Please repeat the whole listing verbatim.

══════

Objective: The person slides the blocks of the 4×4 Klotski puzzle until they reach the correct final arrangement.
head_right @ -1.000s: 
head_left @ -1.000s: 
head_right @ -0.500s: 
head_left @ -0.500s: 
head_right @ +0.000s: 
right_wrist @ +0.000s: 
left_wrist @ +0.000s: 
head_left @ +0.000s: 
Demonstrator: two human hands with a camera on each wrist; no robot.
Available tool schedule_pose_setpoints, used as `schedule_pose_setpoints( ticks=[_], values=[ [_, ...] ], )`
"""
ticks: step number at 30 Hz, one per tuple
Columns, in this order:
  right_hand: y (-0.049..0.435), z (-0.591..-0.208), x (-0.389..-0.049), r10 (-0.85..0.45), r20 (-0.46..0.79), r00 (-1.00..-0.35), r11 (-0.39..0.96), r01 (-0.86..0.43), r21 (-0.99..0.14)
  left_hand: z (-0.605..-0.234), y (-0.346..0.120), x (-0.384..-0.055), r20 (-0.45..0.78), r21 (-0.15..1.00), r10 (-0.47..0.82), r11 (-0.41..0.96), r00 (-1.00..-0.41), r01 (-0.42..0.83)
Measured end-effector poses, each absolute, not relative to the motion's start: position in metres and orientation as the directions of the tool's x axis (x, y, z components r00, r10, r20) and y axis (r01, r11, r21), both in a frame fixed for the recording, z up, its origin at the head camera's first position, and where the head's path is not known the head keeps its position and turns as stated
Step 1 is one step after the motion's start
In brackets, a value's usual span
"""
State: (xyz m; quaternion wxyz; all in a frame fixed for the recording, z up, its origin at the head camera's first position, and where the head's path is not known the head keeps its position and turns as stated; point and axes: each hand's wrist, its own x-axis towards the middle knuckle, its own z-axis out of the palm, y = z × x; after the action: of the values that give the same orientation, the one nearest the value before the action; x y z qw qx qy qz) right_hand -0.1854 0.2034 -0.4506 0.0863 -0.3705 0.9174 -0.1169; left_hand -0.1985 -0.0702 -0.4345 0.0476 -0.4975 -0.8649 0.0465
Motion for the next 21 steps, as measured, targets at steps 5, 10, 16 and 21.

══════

* [Task solution]:
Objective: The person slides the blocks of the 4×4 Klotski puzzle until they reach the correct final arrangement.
head_right @ -1.000s: 
head_left @ -1.000s: 
head_right @ -0.500s: 
head_left @ -0.500s: 
head_right @ +0.000s: 
right_wrist @ +0.000s: 
left_wrist @ +0.000s: 
head_left @ +0.000s: 
Demonstrator: two human hands with a camera on each wrist; no robot.
Available tool schedule_pose_setpoints, used as `schedule_pose_setpoints( ticks=[_], values=[ [_, ...] ], )`
"""
ticks: step number at 30 Hz, one per tuple
Columns, in this order:
  right_hand: y (-0.049..0.435), z (-0.591..-0.208), x (-0.389..-0.049), r10 (-0.85..0.45), r20 (-0.46..0.79), r00 (-1.00..-0.35), r11 (-0.39..0.96), r01 (-0.86..0.43), r21 (-0.99..0.14)
  left_hand: z (-0.605..-0.234), y (-0.346..0.120), x (-0.384..-0.055), r20 (-0.45..0.78), r21 (-0.15..1.00), r10 (-0.47..0.82), r11 (-0.41..0.96), r00 (-1.00..-0.41), r01 (-0.42..0.83)
Measured end-effector poses, each absolute, not relative to the motion's start: position in metres and orientation as the directions of the tool's x axis (x, y, z components r00, r10, r20) and y axis (r01, r11, r21), both in a frame fixed for the recording, z up, its origin at the head camera's first position, and where the head's path is not known the head keeps its position and turns as stated
Step 1 is one step after the motion's start
In brackets, a value's usual span
"""
State: (xyz m; quaternion wxyz; all in a frame fixed for the recording, z up, its origin at the head camera's first position, and where the head's path is not known the head keeps its position and turns as stated; point and axes: each hand's wrist, its own x-axis towards the middle knuckle, its own z-axis out of the palm, y = z × x; after the action: of the values that give the same orientation, the one nearest the value before the action; x y z qw qx qy qz) right_hand -0.1854 0.2034 -0.4506 0.0863 -0.3705 0.9174 -0.1169; left_hand -0.1985 -0.0702 -0.4345 0.0476 -0.4975 -0.8649 0.0465
Motion for the next 21 steps, as measured, targets at steps 5, 10, 16 and 21.

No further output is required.